= Problem to work on =
Starting at the top of the entries below, set down every line exactly, please, until you reach the line with "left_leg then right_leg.", which is included too.

Records provided below:

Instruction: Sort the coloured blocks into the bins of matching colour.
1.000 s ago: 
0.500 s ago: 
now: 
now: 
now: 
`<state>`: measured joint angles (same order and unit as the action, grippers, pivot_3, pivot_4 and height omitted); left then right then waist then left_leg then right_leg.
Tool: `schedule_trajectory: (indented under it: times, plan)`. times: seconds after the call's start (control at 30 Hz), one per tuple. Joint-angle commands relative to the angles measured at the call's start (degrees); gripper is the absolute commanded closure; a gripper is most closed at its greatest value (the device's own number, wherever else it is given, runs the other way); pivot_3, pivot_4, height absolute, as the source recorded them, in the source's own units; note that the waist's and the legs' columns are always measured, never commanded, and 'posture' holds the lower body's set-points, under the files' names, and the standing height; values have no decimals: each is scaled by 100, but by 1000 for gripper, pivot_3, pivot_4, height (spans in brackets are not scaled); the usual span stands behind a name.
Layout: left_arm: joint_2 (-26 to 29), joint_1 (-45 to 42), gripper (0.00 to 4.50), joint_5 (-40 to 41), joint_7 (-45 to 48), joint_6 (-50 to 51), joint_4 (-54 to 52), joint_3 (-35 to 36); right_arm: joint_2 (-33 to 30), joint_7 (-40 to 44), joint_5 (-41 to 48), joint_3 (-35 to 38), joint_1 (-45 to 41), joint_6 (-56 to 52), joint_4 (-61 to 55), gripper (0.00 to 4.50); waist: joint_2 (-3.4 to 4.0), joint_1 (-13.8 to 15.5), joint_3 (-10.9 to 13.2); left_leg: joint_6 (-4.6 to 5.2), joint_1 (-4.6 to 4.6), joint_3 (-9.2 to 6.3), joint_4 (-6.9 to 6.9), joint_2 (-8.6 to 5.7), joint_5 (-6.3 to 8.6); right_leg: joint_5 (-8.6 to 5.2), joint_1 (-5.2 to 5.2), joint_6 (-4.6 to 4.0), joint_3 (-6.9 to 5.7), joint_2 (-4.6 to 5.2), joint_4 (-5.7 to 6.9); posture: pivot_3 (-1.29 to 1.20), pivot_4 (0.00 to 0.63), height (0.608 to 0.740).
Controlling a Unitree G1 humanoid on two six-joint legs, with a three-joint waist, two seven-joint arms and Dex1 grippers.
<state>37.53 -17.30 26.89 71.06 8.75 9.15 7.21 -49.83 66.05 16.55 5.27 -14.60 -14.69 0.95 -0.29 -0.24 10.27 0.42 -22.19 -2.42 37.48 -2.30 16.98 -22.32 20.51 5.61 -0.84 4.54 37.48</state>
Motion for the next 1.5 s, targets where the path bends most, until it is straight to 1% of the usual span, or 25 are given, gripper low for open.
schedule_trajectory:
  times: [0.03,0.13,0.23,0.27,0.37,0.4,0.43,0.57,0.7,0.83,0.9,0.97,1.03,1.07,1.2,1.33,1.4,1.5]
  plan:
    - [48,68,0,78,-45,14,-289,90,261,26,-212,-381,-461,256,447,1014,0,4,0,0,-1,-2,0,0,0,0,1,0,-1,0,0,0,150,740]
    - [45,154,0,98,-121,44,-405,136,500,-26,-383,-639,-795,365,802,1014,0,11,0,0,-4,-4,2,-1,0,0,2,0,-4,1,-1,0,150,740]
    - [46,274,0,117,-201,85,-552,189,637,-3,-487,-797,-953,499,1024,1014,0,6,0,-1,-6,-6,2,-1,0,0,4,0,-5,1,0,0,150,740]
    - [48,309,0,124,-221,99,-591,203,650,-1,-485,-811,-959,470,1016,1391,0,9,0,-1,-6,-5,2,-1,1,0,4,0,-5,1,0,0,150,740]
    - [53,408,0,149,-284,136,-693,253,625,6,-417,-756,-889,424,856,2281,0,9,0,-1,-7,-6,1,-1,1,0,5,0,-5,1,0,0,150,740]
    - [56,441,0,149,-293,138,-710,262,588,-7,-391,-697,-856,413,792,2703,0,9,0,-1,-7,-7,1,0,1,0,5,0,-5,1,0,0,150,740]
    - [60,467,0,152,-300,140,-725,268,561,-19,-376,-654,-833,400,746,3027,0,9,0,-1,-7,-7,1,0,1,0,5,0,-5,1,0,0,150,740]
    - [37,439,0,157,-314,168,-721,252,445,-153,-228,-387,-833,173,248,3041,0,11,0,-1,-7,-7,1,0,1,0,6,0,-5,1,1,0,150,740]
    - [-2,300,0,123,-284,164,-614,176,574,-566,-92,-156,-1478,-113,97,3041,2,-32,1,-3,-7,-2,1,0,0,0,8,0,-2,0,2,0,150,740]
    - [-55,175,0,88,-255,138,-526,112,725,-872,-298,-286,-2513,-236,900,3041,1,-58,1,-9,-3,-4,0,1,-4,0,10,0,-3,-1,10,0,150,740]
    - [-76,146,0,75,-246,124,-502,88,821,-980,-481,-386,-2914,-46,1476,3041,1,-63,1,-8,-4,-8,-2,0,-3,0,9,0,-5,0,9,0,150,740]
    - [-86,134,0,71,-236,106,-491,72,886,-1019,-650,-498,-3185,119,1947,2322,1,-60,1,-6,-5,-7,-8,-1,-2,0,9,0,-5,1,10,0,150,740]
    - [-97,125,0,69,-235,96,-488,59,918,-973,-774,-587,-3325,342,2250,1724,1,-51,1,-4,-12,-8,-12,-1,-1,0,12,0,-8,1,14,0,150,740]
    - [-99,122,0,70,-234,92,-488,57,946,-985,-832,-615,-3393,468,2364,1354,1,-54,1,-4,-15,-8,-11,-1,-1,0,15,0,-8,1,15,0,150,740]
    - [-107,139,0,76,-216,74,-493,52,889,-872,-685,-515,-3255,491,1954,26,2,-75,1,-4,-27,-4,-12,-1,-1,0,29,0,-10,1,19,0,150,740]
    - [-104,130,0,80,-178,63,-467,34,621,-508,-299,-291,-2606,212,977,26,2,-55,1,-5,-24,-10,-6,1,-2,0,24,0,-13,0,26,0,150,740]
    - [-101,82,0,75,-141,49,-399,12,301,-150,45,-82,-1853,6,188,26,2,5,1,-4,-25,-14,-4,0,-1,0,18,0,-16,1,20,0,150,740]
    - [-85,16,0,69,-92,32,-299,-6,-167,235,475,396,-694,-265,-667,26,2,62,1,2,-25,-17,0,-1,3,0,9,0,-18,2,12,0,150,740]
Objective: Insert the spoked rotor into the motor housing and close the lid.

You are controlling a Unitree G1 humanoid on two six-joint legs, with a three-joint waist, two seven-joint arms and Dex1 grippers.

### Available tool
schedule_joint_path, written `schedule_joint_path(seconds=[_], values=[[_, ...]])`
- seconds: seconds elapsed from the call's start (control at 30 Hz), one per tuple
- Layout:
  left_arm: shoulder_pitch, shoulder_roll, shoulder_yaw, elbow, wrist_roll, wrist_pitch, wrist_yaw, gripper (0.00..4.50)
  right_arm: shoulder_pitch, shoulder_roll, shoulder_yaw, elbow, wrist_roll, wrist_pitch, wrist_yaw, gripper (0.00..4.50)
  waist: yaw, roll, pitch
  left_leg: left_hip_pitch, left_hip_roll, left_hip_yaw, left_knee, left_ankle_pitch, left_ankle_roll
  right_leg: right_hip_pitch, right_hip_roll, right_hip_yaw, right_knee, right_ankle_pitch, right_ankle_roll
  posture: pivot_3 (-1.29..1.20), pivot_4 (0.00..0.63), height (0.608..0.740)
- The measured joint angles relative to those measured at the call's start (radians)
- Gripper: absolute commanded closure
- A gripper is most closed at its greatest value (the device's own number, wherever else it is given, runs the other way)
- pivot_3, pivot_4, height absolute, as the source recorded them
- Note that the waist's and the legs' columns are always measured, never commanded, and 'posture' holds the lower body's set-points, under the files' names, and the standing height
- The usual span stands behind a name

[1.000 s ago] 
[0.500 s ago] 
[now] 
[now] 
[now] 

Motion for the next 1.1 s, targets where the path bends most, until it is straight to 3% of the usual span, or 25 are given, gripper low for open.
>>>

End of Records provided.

= Reply to the task =
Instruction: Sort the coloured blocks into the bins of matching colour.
1.000 s ago: 
0.500 s ago: 
now: 
now: 
now: 
`<state>`: measured joint angles (same order and unit as the action, grippers, pivot_3, pivot_4 and height omitted); left then right then waist then left_leg then right_leg.

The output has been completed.